Automatic HTML Form Submission

Extracting LinkedIn Connections Example

Table of Contents

Automatic HTML form submission


        Content of the attached archive

        Using the script

        Technical details



This article will show you how to automate HTTP actions such as login to a website, retrieve content on different pages. We will connect as an example to the LinkedIn website, login using your credentials (if you have an account there) and automatically retrieve your connections or someone else's connections.

LinkedIn Web Connections

The goal is to show you how to script automatic form submission, retrieve HTML content. This can be very useful if you want for instance to automatically register a user to a website (provisioning) when there is no other API available or do automated tests on web interface.

LinkedIn XML Connections

I took LinkedIn as an example but it seems that later this year, there will be a LinkedIn API available to developers to connect to the site, do searches, retrieve profiles, connections, etc. This could be a pretty useful and dangerous tool...

Content of the attached archive

Here is the content of the file

|__ get_linkedin_connections
\__ docs
|__ images_linkedin
| \__ *.png
|__ linkedin.txt
\__ linkedin.html


  • get_linkedin_connections: Main script retrieving your connection or someone else's connection, if a key is provided. You can display or save the result using TXT, CSV or XML format.

  • docs/linkedin.txt: Wiki source of this article

  • docs/images_linkedin/*: All the pictures used in this article

Using the script

You can call the script by specifying credentials and user to check from the command-line. You can get the list of options anytime using the -h or --help option:

/LinkedIn> ./get_linkedin_connections -h
usage: get_linkedin_connections [options] [output.ext]
retrieve LinkedIn connections and export in different formats
possible formats: TXT, CSV, XML
-h or --help for help

example: get_linkedin_connections -D -w mypass
get_linkedin_connections -D -W
get_linkedin_connections -D -w mypass -k 1234567 -o csv
get_linkedin_connections -D -w mypass -o xml output.xml

--version show program's version number and exit
-h, --help show this help message and exit
-c, --changelog display changelog
-D USER user name (email)
-w PASSWD password
-W prompt for password
-k KEY key of the user to check (logged user by default)
-o OUTTYPE output type: txt, csv or xml [default: txt]

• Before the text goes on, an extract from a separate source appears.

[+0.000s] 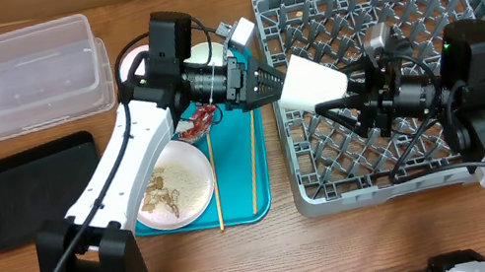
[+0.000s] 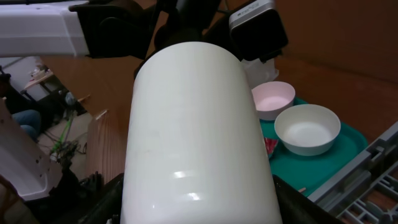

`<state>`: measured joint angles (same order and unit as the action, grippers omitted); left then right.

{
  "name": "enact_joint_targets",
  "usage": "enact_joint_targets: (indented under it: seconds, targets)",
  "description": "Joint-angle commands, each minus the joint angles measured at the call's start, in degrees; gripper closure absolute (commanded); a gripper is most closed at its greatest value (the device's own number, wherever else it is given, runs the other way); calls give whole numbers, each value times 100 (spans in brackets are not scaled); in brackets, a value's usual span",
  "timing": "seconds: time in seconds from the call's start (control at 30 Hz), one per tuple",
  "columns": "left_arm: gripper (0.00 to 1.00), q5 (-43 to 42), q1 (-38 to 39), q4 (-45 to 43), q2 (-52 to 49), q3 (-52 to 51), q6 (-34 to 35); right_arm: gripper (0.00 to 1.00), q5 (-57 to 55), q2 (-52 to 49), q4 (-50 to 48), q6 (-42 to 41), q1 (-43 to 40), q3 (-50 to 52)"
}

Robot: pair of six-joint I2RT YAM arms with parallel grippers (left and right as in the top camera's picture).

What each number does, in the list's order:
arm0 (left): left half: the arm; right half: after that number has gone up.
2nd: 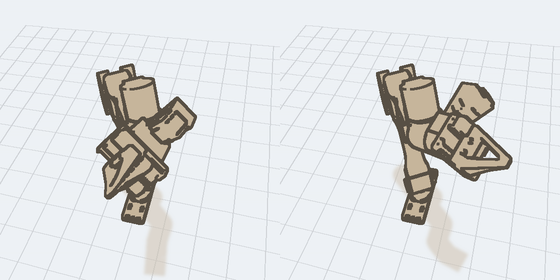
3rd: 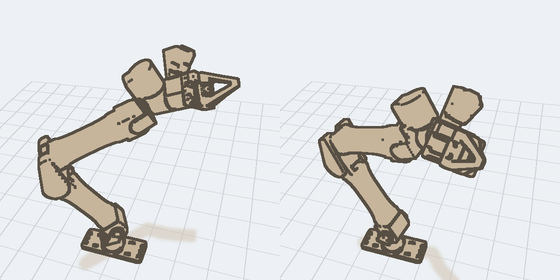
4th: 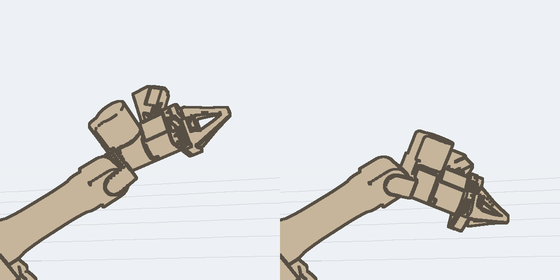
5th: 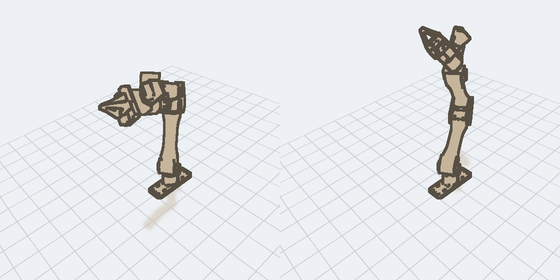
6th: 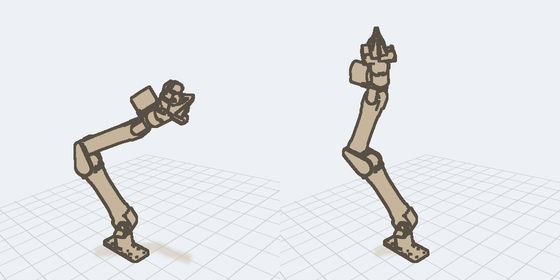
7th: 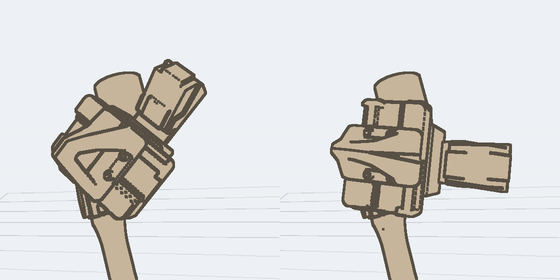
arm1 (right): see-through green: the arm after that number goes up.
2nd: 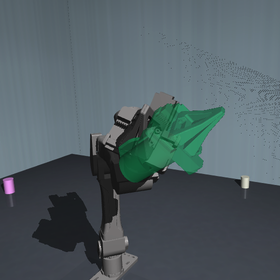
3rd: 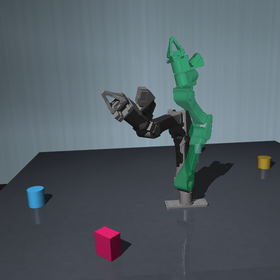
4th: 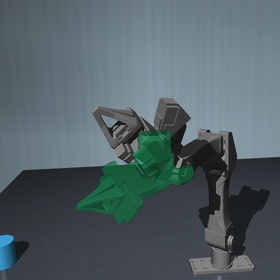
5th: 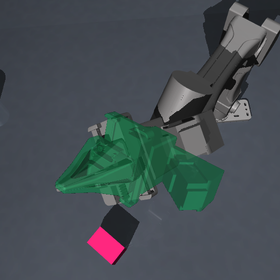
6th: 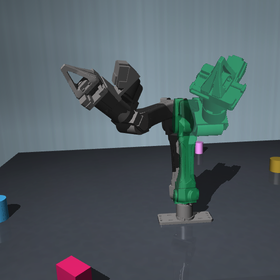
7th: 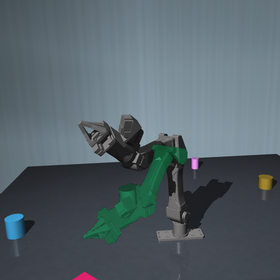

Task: Sort waste into correct bins and load items into the dishwasher
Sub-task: 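Carry the cup with the right gripper into the rack and release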

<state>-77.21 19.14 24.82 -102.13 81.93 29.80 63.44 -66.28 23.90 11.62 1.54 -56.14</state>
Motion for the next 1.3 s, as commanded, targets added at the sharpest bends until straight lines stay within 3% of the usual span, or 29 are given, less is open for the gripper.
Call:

To retrieve your own connections you can use the following commands:

get_linkedin_connections -D -w mypass 


get_linkedin_connections -D -W 

The result will have the following format:

MyFirstName MyLastName's Connections (key=0123456)

My Connection1 (key=1234567)

My Connection2 (key=1234568)

My Connection3 (key=1234569)

My Connection4 (key=1234570)

My Connection5 (key=1234571)


To retrieve someone else's connections, you need to specify the key corresponding to that user (when listing your connections with the above command, you will see the keys corresponding to each user):

get_linkedin_connections -D -w mypass -k 1234567

The result will have the following format:

My Connection1's Connections (key=1234567)

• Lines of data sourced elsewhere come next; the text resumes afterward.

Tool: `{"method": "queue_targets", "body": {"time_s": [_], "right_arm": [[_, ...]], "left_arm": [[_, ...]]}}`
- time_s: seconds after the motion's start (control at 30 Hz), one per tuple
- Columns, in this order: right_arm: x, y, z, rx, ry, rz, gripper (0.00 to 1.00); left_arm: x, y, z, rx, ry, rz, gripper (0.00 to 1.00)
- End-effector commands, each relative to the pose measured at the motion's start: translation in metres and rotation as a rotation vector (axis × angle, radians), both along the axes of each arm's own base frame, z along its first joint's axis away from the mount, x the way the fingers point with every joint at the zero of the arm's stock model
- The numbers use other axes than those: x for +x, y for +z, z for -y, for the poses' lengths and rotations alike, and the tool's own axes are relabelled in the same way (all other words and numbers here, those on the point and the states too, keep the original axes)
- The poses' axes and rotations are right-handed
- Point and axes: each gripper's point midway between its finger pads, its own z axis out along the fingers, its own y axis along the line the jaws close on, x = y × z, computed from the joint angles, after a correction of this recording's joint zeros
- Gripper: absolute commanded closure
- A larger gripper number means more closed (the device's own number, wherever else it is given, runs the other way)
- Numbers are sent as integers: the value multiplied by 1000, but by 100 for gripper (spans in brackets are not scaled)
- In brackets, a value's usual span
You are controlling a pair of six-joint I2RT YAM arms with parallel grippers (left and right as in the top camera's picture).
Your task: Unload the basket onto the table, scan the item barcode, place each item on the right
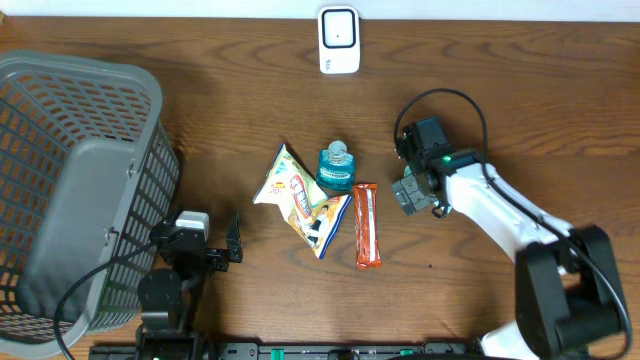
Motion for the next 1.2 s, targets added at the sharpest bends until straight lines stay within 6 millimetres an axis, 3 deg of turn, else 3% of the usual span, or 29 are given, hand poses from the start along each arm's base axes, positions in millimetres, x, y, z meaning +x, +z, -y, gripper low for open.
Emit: {"method": "queue_targets", "body": {"time_s": [0.0, 0.1, 0.17, 0.2, 0.27, 0.4, 0.47, 0.6, 0.73, 0.8, 0.9, 1.07, 1.17], "right_arm": [[-8, -23, 17, -123, 6, -63, 1], [-17, -41, 22, -148, 7, -129, 3], [-22, -52, 29, -179, 3, -167, 23], [-24, -57, 33, -201, 1, -181, 44], [-28, -65, 36, -221, 2, -208, 67], [-31, -69, 30, -176, -39, -218, 93], [-31, -66, 14, -88, -31, -232, 99], [-27, -33, -31, 163, -5, -282, 99], [-26, 32, -87, 571, 94, -343, 99], [-34, 58, -103, 742, 189, -368, 99], [-43, 78, -107, 900, 199, -407, 99], [-63, 107, -96, 1125, 76, -529, 99], [-74, 135, -90, 1290, 20, -583, 99]], "left_arm": [[-1, -16, -1, -3, 4, -39, 2], [-1, -16, -1, -3, 4, -39, 2], [-1, -16, -1, -3, 4, -39, 2], [-1, -16, -1, -3, 4, -39, 2], [-1, -16, -1, -3, 4, -39, 2], [-1, -16, -1, -3, 4, -39, 2], [-1, -16, -1, -3, 4, -39, 2], [-1, -16, -1, -3, 4, -39, 2], [-1, -16, -1, -3, 4, -39, 2], [-1, -16, -1, -3, 4, -39, 2], [-1, -16, -1, -3, 4, -39, 2], [-1, -16, -1, -3, 4, -39, 2], [-1, -16, -1, -3, 4, -39, 2]]}}
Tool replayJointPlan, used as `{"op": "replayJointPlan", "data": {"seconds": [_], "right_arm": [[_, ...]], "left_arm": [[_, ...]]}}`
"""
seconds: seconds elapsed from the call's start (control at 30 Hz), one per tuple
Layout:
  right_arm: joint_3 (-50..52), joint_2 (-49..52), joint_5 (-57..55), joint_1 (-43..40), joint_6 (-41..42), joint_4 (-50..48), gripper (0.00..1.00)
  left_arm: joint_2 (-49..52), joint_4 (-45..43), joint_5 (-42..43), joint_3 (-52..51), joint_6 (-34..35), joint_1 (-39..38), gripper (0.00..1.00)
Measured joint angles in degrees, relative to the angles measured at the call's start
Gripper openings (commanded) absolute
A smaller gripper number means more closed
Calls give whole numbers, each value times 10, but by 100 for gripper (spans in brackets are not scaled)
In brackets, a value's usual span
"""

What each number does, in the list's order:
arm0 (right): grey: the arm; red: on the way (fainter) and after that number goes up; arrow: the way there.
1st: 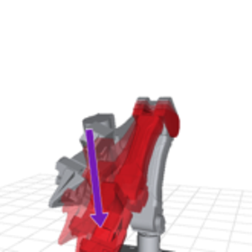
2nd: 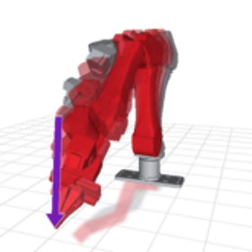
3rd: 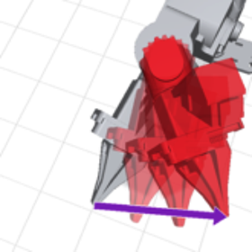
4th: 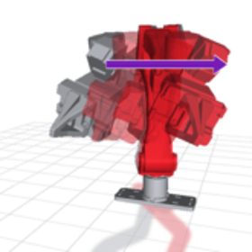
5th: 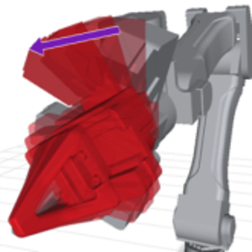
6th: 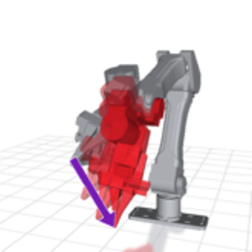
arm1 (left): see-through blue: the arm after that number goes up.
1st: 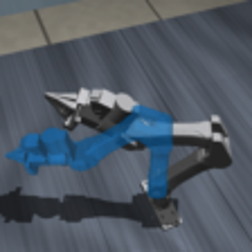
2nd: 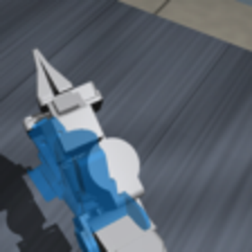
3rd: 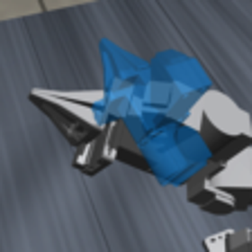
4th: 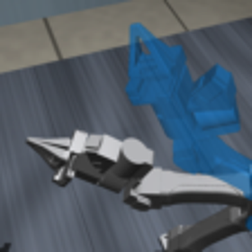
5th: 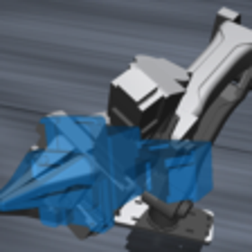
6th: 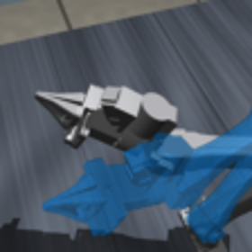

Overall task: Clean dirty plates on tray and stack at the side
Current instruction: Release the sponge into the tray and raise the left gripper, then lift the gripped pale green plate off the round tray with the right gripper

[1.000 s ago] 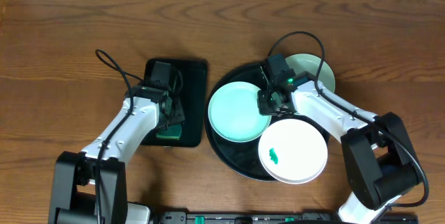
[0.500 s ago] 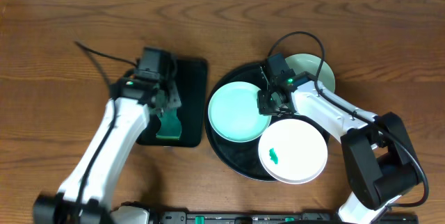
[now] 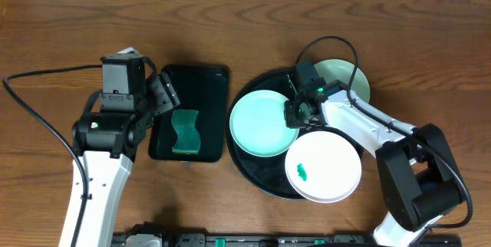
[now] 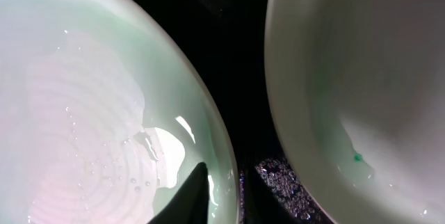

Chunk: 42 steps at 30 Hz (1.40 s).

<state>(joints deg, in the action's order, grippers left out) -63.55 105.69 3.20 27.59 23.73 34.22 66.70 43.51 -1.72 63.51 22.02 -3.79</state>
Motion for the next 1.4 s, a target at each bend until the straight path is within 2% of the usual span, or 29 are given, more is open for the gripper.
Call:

MyFirstName MyLastName (key=0123456)

My Connection4 (key=1234570)

My Connection5 (key=1234571)

My Connection6 (key=1234572)

My Connection7 (key=1234573)


To export the result to a different format, you can use the following commands. To export as CSV:

get_linkedin_connections -D -w mypass -o csv 

The result will look like the following:

# MyFirstName MyLastName's Connections (key=0123456)
# MyLongTitle
# 20 connections
"1234567";"My Connection1";"Title1"
"1234568";"My Connection2";"Title2"
"1234569";"My Connection3";"Title3"
"1234570";"My Connection4";"Title4"
"1234571";"My Connection5";"Title5"

To export as XML:

get_linkedin_connections -D -w mypass -o xml 

In that case, the result will look like the following:

<?xml version="1.0" encoding="utf8"?>
<profile id="0123456">
<name>MyFirstName MyLastName</name>
<connections count="20">
<profile id="1234567">
<name>My Connection1</name>
<profile id="1234568">
<name>My Connection2</name>
<profile id="1234569">
<name>My Connection3</name>
<profile id="1234570">
<name>My Connection4</name>
<profile id="1234571">
<name>My Connection5</name>

To save the result to an output file, you can use the following commands:

get_linkedin_connections -D -w mypass -o txt output.txt


get_linkedin_connections -D -w mypass -o csv output.csv


get_linkedin_connections -D -w mypass -o xml output.xml

Technical details

This section explains the different parts of the script. The global behavior is to log into LinkedIn, go to the Connections page, get the user's information and all connections on multiple pages, if applicable. All connections are stored in a dictionary before being processed to generate the output.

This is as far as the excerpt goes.